2. Speed Comparison – Change-Data-Capture (CDC)

ToolCDC WindowThroughput (rows / sec)Relative to OLake
OLake22.5 min36 982 RPS
Fivetran31 min26,910 RPS1.4 × slower
Debezium (memiiso)60 min13,808 RPS2.7 × slower
Estuary4.5 h3,085 RPS12 × slower
Airbyte Cloud23 h585 RPS63 × slower
info

The rows synced in the CDC test were the same 50 million changes that OLake processed in 22.5 minutes. The other tools were tested on the same dataset, but they had different CDC windows (timings).

Key takeaway: For incremental workloads OLake leads the pack, moving 50 million PostgreSQL changes into Iceberg 40 % faster than Fivetran and 10-60× faster than other OSS connectors.

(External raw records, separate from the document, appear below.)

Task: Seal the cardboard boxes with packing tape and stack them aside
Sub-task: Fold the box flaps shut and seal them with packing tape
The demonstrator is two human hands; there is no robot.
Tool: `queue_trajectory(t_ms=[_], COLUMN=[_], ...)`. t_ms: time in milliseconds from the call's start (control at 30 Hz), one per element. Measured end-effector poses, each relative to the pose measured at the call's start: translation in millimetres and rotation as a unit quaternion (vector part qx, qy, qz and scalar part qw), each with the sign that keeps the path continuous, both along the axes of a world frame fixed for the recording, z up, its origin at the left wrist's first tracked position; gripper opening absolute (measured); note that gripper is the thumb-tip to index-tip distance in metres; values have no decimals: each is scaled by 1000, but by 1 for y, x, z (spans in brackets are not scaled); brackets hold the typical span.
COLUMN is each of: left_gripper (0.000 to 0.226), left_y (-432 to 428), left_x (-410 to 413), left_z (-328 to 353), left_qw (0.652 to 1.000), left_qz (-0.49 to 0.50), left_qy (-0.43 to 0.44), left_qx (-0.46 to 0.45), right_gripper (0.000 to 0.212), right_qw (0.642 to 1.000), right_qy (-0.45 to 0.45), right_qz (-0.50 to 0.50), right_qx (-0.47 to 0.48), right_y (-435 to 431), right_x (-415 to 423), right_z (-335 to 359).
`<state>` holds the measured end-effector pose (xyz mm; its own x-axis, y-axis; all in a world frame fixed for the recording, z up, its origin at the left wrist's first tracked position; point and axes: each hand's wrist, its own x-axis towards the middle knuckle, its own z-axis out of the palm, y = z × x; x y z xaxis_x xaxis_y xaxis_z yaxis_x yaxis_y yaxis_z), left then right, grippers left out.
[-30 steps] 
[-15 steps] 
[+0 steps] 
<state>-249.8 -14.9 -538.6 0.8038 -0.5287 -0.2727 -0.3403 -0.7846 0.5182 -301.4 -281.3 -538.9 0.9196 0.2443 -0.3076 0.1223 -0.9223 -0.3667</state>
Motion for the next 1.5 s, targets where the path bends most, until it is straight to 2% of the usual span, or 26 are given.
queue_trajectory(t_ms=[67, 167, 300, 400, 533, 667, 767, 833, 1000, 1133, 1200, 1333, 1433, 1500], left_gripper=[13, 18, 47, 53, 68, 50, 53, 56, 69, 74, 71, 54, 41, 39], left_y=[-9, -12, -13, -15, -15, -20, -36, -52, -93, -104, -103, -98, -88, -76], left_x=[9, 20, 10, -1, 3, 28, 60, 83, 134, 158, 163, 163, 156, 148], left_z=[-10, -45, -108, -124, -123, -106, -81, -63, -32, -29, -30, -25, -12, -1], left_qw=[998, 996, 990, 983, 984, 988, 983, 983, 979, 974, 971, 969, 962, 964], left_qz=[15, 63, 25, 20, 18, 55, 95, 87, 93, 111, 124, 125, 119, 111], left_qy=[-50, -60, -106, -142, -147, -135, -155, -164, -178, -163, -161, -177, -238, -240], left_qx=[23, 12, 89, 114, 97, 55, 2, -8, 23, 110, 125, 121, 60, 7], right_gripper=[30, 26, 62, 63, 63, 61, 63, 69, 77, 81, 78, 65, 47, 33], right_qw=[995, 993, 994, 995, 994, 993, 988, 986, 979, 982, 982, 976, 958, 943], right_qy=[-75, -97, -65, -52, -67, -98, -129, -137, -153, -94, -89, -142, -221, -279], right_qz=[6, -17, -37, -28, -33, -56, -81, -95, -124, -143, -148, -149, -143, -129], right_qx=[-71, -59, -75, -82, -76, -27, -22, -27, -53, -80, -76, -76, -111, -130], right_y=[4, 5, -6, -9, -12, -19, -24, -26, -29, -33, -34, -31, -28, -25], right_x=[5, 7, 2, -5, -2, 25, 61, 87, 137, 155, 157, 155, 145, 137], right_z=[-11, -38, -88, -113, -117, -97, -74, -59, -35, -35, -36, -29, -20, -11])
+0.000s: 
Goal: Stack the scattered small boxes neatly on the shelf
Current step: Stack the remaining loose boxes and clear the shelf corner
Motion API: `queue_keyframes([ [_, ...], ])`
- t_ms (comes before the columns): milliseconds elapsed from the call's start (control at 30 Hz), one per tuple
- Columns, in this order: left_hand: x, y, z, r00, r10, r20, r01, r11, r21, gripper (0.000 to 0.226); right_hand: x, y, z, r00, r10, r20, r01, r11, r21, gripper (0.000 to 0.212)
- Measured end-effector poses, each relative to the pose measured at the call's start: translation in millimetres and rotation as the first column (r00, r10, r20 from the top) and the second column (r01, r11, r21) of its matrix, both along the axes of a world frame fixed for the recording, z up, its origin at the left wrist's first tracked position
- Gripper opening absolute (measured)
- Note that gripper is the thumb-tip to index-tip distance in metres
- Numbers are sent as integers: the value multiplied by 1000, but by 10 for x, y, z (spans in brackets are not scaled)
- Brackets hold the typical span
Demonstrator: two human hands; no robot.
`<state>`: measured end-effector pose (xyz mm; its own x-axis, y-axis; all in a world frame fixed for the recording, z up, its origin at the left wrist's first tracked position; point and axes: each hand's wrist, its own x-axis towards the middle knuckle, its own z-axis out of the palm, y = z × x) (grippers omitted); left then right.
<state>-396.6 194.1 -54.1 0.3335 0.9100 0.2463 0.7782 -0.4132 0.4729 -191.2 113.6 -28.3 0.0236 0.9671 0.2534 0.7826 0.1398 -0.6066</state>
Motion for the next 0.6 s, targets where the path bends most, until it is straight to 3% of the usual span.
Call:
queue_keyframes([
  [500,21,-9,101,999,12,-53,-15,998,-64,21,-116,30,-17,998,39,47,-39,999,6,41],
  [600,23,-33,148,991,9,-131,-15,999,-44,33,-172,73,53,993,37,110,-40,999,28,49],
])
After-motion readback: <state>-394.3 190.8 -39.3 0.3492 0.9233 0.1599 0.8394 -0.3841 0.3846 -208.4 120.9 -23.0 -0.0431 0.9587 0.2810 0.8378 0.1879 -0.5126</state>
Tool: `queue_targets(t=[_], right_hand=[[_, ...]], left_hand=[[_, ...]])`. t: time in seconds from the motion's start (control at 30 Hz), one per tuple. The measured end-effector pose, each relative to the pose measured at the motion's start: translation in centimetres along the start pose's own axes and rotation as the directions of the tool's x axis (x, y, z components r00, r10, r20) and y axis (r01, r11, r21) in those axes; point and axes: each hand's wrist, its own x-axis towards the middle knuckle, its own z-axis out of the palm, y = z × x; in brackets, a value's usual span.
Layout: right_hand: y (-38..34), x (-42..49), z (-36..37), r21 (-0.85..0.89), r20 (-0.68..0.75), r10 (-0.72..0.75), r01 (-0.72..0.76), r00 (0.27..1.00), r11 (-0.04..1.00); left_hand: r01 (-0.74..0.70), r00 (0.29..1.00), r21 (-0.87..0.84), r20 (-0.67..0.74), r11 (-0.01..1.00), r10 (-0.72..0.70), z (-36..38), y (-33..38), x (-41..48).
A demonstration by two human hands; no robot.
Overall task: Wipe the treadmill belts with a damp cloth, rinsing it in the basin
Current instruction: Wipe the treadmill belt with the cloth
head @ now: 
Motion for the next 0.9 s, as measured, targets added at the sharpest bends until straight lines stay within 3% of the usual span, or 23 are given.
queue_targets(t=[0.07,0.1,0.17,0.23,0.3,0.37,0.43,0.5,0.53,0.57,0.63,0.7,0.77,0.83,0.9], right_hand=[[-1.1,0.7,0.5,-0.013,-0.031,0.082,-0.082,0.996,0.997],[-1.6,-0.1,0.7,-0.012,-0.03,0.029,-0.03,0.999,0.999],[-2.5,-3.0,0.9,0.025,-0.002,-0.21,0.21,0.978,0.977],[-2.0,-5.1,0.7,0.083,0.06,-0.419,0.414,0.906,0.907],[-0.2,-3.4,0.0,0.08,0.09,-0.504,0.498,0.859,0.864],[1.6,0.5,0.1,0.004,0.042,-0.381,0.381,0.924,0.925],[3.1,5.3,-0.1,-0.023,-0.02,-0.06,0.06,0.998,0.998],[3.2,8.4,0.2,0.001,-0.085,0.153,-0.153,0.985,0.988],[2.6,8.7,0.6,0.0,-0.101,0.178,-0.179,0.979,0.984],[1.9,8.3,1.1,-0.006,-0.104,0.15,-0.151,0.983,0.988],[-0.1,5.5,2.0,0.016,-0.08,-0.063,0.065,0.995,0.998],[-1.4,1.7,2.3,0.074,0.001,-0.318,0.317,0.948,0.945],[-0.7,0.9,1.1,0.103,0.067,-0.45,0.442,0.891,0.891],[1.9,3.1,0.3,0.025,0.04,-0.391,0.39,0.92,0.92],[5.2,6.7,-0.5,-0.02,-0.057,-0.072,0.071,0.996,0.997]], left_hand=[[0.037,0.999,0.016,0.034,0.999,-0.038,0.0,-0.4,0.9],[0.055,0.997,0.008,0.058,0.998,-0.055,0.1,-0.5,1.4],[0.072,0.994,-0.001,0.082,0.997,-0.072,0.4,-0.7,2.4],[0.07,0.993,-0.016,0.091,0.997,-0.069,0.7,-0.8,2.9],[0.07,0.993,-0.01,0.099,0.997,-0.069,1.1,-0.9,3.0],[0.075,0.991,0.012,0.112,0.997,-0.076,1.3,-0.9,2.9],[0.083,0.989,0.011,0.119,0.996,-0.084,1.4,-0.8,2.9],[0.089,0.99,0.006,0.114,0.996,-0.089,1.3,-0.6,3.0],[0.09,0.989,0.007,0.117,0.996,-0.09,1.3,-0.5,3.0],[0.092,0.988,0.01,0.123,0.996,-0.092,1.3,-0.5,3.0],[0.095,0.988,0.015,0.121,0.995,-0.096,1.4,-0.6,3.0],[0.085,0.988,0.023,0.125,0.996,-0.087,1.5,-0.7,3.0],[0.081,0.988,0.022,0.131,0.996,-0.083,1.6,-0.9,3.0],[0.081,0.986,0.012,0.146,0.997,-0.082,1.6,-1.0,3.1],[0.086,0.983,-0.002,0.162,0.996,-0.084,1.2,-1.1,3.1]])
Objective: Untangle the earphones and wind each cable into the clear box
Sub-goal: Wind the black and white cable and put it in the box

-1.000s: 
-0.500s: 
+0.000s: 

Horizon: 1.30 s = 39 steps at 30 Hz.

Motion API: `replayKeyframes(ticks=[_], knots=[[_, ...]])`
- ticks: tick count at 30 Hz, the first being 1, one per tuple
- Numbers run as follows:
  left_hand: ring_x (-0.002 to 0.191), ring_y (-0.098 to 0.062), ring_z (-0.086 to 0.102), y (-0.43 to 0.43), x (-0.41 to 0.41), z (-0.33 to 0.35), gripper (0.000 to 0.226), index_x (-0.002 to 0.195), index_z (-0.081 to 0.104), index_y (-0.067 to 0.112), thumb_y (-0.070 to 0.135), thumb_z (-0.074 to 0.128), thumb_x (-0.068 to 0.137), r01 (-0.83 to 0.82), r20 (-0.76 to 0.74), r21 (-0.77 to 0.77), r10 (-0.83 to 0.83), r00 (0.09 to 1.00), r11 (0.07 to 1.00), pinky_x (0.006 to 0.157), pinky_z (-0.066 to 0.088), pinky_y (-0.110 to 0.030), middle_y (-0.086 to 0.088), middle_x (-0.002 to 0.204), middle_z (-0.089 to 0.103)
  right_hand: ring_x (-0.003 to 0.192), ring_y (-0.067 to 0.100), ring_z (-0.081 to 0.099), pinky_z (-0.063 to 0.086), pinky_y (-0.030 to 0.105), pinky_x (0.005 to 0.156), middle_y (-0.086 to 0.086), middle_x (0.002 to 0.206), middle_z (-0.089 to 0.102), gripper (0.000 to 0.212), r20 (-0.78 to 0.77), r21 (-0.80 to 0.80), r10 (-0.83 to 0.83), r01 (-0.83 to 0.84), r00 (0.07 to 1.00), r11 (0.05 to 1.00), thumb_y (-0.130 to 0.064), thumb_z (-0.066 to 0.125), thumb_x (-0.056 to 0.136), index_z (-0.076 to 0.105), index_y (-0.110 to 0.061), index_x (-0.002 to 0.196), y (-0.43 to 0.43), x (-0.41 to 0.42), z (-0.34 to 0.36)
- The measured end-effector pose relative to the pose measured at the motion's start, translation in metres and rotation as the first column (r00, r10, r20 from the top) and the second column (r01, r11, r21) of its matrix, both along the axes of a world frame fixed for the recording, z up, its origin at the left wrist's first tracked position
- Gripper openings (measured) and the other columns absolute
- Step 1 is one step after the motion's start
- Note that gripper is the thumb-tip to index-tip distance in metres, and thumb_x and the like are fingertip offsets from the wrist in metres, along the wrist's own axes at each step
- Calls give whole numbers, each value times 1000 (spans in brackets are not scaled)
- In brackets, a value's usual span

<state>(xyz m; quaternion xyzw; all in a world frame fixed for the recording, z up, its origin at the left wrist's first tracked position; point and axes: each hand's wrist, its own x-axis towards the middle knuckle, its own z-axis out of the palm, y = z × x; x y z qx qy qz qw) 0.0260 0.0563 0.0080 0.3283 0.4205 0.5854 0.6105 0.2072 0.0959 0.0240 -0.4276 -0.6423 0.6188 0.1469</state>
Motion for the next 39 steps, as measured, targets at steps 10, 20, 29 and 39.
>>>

3. Cost Comparison (Vendor List Prices)

ToolScenarioSpend (USD)Rows Synced
OLakeFull Load / CDCCost of a Standard D64ls v5 (64 vcpus, 128 GiB memory) running for 24 hours < $754.01 B / 50M
FivetranFull Load$ 0 (free full sync)4.01 B
EstuaryFull Load$ 1,6680.34 B
Airbyte CloudFull Load$ 5,56012.7 M
FivetranCDC$ 2, 375.8050 M
EstuaryCDC$ 17.6350 M
Airbyte CloudCDC$ 148.9550 M
  • OLake is open-source and can be deployed on your own Kubernetes cluster or cloud VMs; you pay only for the compute and storage you provision.

Footnotes

  1. Airbyte: Please find attached data for the Airbyte issues we faced during the test - here.

Dataset and Table Schemas

Please refer to this GitHub repository for the dataset we used to conduct these benchmarks.

note

We first performed a full-load sync of empty dummy tables. Afterwards, we inserted the top 25 million records from both trips and fhv_trips into these tables and ran a CDC sync.

trips table

CREATE TABLE trips (
id bigserial NOT NULL,
cab_type_id int4 NULL,
vendor_id int4 NULL,
pickup_datetime timestamp NULL,
dropoff_datetime timestamp NULL,
store_and_fwd_flag bool NULL,
rate_code_id int4 NULL,
pickup_longitude numeric NULL,
pickup_latitude numeric NULL,
dropoff_longitude numeric NULL,
dropoff_latitude numeric NULL,
passenger_count int4 NULL,
trip_distance numeric NULL,
fare_amount numeric NULL,
extra numeric NULL,
mta_tax numeric NULL,
tip_amount numeric NULL,
tolls_amount numeric NULL,
ehail_fee numeric NULL,
improvement_surcharge numeric NULL,
congestion_surcharge numeric NULL,
airport_fee numeric NULL,
total_amount numeric NULL,
payment_type int4 NULL,
trip_type int4 NULL,
pickup_nyct2010_gid int4 NULL,
dropoff_nyct2010_gid int4 NULL,
pickup_location_id int4 NULL,
dropoff_location_id int4 NULL,
CONSTRAINT trips_pkey PRIMARY KEY (id)
);
  • Column count: 29
  • Type mix: 1 x bigserial , 10 x int4 , 2 x timestamp , 1 x bool , 15 x numeric

fhv_trips table

CREATE TABLE fhv_trips (
id bigserial NOT NULL,
hvfhs_license_num text NULL,
dispatching_base_num text NULL,
originating_base_num text NULL,
request_datetime timestamp NULL,
on_scene_datetime timestamp NULL,
pickup_datetime timestamp NULL,
dropoff_datetime timestamp NULL,
pickup_location_id int4 NULL,
dropoff_location_id int4 NULL,
trip_miles numeric NULL,
trip_time numeric NULL,
base_passenger_fare numeric NULL,
tolls numeric NULL,
black_car_fund numeric NULL,
sales_tax numeric NULL,
congestion_surcharge numeric NULL,
airport_fee numeric NULL,
tips numeric NULL,
driver_pay numeric NULL,
shared_request bool NULL,
shared_match bool NULL,
access_a_ride bool NULL,
wav_request bool NULL,
wav_match bool NULL,
legacy_shared_ride int4 NULL,
affiliated_base_num text NULL,
CONSTRAINT fhv_trips_pkey PRIMARY KEY (id)
);
  • Column count: 27
  • Type mix: 1 x bigserial , 4 x text , 4 x timestamp , 3 x int4 , 10 x numeric , 5 x bool

Average row size & storage footprint

Sync ModeTableRowsRaw CSV sizeSize ÷ rows
Full Loadtrips + fhv_trips≈ 3.96 B≈ 585 GB un-compressed≈ 158.62 Byte/row
CDCtrips + fhv_trips≈ 50 M≈ 6.8 GB un-compressed≈ 60.13 Byte/row
note

We used AWS Glue as Iceberg catalog and AWS S3 as the storage layer on the destination side for this benchmarks.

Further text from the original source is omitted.